Adam berühren die Begegnungen mit seine Eltern. Er erzählt ihnen von seinem Leben, seiner Entwicklung, von allen Dingen, die seine Eltern nie erfahren haben. Obwohl seine Mutter und sein Vater in Adams Alter sind, schlüpft er von Anfang an in die Rolle des kleinen Jungen von damals, legt sich sogar zwischen seine Eltern ins Bett zum Schlafen. In den Gesprächen mit seinen Eltern wird zwar klar, dass Adam seine Mutter und seinen Vater schmerzlich vermisst, sie werden jedoch nicht idealisiert. Adam spricht auch schwierige Themen an, konfrontiert seinen Vater damit, dass er als Kind nicht genug für ihn da war. Beide Seiten bereuen Dinge. Dabei leistet das ganze Schauspielerensemble hervorragende Arbeit, allen voran Andrew Scott als Adam, der zwar nicht viel sagt, dessen Mimik aber alles erzählt.
Wir fühlen mit seinem Charakter mit, wir wissen, wie schwierig die Beziehung zu den Eltern sein kann, wir kennen vielleicht auch die Einsamkeit, der Adam ausgesetzt ist.
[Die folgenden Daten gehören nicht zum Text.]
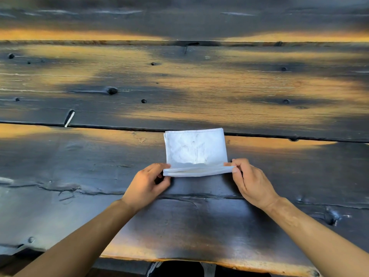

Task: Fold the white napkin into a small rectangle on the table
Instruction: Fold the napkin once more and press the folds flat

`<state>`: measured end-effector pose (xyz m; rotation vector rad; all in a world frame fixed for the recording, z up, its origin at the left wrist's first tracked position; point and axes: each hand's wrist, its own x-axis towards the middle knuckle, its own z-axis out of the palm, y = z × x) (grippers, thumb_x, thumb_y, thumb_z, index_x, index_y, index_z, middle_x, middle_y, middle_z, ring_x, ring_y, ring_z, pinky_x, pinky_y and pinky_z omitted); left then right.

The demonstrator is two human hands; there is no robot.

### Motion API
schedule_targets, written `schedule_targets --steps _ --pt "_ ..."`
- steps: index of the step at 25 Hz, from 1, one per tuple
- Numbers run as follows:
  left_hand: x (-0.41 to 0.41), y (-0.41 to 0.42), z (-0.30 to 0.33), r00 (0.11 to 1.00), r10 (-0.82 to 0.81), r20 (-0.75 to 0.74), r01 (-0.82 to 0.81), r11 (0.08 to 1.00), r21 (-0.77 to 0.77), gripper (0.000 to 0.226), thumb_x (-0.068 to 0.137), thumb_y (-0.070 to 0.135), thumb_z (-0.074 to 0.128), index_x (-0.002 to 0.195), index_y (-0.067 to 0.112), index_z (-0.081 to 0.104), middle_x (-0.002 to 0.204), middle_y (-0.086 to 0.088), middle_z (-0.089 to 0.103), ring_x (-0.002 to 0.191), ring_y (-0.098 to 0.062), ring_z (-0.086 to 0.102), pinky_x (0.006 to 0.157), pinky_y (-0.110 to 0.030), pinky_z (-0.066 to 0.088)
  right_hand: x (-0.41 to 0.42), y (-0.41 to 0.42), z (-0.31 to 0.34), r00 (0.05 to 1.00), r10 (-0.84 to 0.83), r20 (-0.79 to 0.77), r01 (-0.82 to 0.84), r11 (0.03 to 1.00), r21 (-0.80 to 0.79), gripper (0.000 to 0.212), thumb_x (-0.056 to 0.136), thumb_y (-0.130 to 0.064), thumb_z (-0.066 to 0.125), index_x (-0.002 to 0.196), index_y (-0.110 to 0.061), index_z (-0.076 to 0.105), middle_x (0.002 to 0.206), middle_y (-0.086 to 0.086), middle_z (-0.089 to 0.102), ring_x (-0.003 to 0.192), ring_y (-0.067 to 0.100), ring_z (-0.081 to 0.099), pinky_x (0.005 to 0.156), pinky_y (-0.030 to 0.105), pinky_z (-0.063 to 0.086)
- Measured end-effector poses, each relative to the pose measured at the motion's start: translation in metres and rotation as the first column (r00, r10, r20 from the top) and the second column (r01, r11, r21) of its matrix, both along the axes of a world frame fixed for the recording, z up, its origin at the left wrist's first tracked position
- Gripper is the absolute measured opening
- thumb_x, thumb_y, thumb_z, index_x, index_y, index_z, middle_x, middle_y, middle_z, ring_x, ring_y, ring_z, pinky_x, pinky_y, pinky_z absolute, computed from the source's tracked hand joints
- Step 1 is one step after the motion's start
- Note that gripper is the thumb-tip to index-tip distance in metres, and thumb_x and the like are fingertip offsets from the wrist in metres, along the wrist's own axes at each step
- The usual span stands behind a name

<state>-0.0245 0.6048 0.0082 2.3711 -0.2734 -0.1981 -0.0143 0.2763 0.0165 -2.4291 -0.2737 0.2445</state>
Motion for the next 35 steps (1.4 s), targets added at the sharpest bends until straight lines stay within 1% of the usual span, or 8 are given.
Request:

Es sind aktuelle Themen, die vor allem die jüngeren Generationen bewegen, die Regisseur Andrew Haigh hier aufgreift.
Ohne ins Kitschige abzudriften, erzählt der Film eine emotionale, herzergreifende Geschichte über zwischenmenschliche Beziehungen, die den Zuschauer mit einem beklemmenden Gefühl den Kinosaal verlassen lässt.
Mit viel Feingefühl erzählt Regisseur Andrew Haigh eine Geschichte über Einsamkeit, Liebe und Trauma, die den Zuschauer, auch dank einer erstklassigen Schauspielerleistung, zutiefst berührt und aufwühlt.